Cashier: How are you today sir?

Me: Just rainbows and lollipops.

Customer behind me: (Concealed laugh)

Cashier: Is that all sir?

Me: Yeah, unless you want to count the 60gal air compressor I crammed up my ass to shoplift out of here. No? Then yes this is all.

Customer behind me: (Had to turn and laugh a little harder as well as the customer behind him.)

Cashier: Would you like our extended warranty sir?

Me: No.

Cashier: With our extended warranty you get blah, blah, blah, blah,blah, blah,blah, blah.

Me: No.

Cashier: But sir with our warranty.

Me: No.

Cashier: Yes sir, however with our….

Me: Look lady this has four moving fucking parts. Two dials and two knobs. I’m going to evacuate my system when I get home. So chances are if it doesn’t work I’m going to bring it back until I get a good one. It should last for fucking ever if I take care of it. So ring me up so I can get the hell out of here.

Cashier: Yes sir, but have you considered 2 or 3 years later if the product were to break?

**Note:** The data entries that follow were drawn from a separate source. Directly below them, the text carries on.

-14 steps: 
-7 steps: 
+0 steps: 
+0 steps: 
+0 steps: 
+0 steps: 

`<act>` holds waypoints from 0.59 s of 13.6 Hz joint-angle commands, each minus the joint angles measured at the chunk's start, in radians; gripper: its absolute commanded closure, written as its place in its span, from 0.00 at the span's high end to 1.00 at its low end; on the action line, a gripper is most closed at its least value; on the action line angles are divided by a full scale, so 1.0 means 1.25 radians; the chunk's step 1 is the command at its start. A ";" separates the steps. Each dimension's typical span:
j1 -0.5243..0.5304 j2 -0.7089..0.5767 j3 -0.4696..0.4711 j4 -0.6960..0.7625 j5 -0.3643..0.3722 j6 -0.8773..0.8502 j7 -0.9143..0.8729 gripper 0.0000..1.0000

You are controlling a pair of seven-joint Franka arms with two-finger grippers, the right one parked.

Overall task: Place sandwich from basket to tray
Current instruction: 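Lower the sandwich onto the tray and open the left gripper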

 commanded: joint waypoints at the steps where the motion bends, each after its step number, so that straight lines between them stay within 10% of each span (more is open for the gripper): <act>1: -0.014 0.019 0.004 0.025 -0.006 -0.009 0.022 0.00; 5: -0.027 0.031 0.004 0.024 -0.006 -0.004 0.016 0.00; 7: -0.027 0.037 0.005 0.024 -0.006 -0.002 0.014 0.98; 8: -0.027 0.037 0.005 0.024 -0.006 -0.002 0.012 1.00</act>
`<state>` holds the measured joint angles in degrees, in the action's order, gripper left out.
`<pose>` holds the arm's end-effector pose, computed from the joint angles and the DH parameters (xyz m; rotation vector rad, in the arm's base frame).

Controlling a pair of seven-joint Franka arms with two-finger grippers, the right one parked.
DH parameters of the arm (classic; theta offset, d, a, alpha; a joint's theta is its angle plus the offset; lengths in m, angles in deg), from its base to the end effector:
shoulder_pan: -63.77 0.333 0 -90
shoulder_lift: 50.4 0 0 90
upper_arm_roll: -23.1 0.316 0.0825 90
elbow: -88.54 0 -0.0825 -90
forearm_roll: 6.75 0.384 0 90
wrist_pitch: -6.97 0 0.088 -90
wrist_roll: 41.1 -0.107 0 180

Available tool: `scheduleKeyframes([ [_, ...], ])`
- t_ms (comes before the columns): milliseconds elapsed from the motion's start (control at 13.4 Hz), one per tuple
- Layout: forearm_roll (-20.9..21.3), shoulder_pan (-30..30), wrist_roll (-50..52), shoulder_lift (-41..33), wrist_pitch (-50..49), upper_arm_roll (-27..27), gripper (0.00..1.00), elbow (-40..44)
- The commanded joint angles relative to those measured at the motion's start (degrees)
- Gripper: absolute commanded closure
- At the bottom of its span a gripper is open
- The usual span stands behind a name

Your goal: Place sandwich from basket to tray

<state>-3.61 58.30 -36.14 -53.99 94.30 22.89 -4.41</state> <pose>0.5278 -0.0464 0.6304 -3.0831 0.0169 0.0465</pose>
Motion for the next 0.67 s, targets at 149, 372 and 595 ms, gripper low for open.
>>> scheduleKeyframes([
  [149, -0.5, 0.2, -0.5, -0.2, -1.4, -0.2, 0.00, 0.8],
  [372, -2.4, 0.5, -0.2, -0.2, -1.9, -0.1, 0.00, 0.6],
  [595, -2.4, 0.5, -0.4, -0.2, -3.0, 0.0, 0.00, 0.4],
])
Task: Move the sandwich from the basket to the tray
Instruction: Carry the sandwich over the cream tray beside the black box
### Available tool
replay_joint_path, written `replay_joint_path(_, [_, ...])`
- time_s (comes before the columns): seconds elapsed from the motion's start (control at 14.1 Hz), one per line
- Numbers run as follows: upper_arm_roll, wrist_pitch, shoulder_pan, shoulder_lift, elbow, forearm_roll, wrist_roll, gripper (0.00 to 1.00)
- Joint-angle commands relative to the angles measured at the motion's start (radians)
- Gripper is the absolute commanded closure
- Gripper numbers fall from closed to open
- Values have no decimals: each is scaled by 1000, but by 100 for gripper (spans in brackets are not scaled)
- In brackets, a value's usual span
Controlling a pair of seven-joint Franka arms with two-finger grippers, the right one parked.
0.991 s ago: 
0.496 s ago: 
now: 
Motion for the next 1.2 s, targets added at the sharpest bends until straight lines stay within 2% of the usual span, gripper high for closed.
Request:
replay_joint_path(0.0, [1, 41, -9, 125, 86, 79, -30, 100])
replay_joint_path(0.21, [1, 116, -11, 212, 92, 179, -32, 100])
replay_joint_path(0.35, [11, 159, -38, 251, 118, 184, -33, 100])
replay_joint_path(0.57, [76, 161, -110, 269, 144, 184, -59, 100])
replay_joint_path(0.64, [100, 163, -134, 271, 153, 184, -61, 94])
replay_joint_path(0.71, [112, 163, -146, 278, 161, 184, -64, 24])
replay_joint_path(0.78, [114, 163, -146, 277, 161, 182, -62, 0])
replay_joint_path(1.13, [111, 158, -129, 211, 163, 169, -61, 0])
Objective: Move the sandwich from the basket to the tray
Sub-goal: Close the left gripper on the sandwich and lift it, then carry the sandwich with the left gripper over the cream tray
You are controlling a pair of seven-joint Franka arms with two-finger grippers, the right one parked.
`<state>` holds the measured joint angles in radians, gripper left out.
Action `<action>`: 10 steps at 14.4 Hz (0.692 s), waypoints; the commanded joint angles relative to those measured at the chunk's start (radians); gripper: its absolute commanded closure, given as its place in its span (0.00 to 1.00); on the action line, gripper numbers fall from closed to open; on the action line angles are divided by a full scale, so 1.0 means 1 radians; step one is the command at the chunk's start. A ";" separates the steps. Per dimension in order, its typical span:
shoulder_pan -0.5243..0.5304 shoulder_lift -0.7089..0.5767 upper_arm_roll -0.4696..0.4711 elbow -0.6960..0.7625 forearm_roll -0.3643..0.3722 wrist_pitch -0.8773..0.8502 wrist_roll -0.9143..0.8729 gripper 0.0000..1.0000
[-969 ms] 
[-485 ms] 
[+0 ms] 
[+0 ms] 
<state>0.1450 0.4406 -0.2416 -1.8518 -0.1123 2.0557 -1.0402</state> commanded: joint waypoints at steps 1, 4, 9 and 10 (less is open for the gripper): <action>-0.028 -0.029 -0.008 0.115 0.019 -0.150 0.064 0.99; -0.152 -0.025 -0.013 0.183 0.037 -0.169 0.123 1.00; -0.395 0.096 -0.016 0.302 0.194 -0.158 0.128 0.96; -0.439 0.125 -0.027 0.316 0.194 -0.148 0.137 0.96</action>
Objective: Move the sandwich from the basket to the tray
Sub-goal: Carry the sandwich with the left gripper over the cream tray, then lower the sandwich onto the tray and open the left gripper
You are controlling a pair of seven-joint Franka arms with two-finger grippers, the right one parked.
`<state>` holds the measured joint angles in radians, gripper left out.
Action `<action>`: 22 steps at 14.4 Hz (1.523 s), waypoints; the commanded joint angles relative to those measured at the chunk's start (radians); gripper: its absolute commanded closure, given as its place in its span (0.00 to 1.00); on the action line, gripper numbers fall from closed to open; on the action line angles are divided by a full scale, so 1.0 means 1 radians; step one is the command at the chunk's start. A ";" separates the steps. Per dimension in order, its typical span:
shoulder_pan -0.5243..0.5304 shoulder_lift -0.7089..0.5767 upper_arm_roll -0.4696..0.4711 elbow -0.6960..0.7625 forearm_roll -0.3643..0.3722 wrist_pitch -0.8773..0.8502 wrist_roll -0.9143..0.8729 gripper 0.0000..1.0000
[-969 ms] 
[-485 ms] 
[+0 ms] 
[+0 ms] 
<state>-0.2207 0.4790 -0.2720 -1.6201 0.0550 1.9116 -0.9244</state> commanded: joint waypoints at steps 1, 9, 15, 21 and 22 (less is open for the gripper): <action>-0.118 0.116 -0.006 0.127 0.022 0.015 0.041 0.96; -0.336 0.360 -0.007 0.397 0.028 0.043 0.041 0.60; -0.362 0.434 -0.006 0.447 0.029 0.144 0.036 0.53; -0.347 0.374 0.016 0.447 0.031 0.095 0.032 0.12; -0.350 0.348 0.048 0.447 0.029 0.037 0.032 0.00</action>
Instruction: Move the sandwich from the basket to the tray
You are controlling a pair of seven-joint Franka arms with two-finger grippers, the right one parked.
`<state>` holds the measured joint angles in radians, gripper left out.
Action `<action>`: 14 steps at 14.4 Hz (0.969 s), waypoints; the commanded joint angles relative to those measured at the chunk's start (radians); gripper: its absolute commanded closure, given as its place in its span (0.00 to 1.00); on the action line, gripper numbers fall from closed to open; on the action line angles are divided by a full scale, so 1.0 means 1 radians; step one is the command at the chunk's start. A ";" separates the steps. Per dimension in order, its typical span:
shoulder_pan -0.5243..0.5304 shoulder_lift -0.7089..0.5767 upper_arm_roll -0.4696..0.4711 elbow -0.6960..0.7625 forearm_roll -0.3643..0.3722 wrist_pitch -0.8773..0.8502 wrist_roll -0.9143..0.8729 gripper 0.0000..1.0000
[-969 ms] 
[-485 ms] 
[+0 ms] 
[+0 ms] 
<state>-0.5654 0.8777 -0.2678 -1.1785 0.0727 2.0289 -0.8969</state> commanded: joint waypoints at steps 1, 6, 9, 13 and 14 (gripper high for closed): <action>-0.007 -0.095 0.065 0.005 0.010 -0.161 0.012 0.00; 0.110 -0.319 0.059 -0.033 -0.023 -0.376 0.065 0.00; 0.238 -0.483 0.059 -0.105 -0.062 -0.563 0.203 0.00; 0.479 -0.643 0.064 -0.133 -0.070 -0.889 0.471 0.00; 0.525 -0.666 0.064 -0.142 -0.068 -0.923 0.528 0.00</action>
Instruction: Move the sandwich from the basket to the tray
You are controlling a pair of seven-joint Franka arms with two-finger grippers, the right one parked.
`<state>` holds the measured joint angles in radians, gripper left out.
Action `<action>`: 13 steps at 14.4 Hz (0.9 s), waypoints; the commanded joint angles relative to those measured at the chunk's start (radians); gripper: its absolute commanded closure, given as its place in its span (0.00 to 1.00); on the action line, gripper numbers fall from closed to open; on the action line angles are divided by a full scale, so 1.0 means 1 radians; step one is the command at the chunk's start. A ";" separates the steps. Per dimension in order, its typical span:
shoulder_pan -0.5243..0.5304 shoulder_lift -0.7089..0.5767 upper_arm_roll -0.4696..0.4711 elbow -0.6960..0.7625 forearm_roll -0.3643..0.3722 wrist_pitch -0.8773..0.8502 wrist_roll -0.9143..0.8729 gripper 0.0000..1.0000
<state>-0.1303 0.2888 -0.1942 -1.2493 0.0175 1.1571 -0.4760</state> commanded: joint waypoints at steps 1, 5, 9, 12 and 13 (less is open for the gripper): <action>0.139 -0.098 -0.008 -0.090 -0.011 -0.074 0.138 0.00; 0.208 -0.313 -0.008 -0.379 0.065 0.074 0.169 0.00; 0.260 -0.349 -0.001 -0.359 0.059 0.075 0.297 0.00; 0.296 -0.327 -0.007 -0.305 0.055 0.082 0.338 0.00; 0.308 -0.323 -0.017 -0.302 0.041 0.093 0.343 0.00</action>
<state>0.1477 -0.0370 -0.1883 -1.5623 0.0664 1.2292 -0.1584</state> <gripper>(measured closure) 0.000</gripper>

Me: Lady I could give a shit if it breaks 2 or 3 years down the road. For a professional to do it would cost me 150$. So it’s money well spent irreguardless. Now shut the fuck and push the god damn debit button so I can leave.

Cashier: Yes sir I understand, but have you….

Me: What the fuck is it with you? Are you demented or something? Are you trying to see how fucking far you can push a person before they go on a 4 state killing spree? Enough is enough push the damn debit button so I can give you the 43 fucking dollar and leave. Then you can continue to piss off the guy behind me.

Cashier: (After that she pressed some keys and said slide you card sir.) Have a nice day, and come back to Harbor Freight.

Me: Not for love nor money.

What the hell is wrong with these people?

Comments are closed.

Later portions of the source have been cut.